I am not aware of too many organisations that can stomach this level of payment instability without going out of business.

Both coder and non-coder errors are contributing to the high error rate. Quality of clinical documentation and clinician involvement are some of the non-coder issues that are contributing to the error rate; while low numbers of accredited coders, insufficient training, and insufficient guidance on coding practice locally (for example, absence of a complete and up-to-date policy and procedure document) are the main causes of coder error. Error rates are noticeably higher where there is a low proportion of accredited coders or a poor coding process (for example, coders are not coding from case notes).

There still isn’t an easy way to get detailed coding information to be completed by the clinicians & there will not be until there is full-scale computerised record keeping. The use of various smaller consumables is not recorded & is only estimated. Most coding is done away from the coal-face by non clinical staff who have to infer details from hospital records not meant for this purpose.

There is evidence of overcoding (recording more diagnosis/procedure codes than is necessary) in some trusts, but in some cases this has been a historic practice, and without access to prior audit reports it is difficult to attribute to the financial incentives under PbR. There was also evidence of trusts actively working to optimise their coding to maximise income, but within existing coding rules (that is, the practice is not fraudulent). There is some concerning practice emerging, for example, where the clinical coding team reports to the director of finance, and is involved in discussions about the financial impact of coding changes on a regular basis. This increases the likelihood of manipulation and it will be important to have a protocol in place to refer cases of suspected fraud to the NHS Counter Fraud and Security Management Service (CFSMS).

There is some gaming of the system but not in a fraudulent manner.
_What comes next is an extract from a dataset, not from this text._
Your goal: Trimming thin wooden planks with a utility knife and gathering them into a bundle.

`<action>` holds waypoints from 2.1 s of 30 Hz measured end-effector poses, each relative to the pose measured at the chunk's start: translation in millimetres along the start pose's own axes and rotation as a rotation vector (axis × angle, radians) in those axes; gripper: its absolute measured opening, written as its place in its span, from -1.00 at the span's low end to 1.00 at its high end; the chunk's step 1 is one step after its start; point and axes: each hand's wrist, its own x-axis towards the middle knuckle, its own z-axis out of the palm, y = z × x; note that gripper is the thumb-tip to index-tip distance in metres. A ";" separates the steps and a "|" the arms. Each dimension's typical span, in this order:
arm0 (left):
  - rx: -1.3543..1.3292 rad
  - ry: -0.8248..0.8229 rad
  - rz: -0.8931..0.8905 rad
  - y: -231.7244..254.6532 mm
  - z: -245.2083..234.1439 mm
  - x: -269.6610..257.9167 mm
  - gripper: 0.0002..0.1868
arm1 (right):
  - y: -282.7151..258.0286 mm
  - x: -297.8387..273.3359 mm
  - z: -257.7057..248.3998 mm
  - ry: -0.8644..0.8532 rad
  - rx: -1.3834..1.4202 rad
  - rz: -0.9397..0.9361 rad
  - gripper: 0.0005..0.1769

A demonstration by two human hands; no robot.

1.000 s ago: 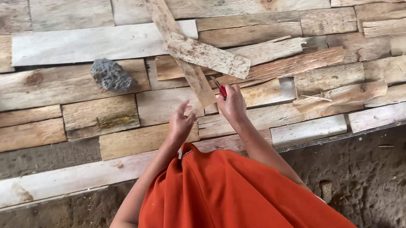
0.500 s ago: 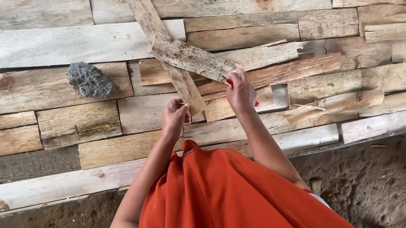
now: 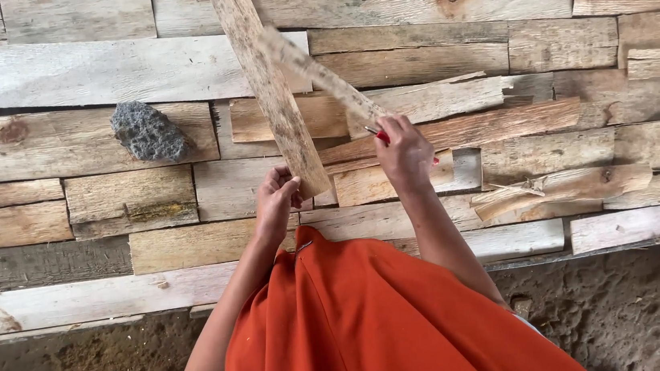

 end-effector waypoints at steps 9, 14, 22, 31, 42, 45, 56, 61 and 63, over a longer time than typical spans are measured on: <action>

Coding auditors have also raised concerns about the appropriateness of admissions in some trusts, where it appeared from the case notes that patients should have been treated as outpatients and there was no obvious reason for admission. This is a big issue in both pilots. However, current data definitions are ambiguous and their application is subjective, leading to different local practices in the treatment of day cases/outpatients – until this is resolved it will be difficult to address this area.

Seems like a value judgement & second-guessing of clinical decisions to me, I wonder whether there were any clinicians actually on this audit team?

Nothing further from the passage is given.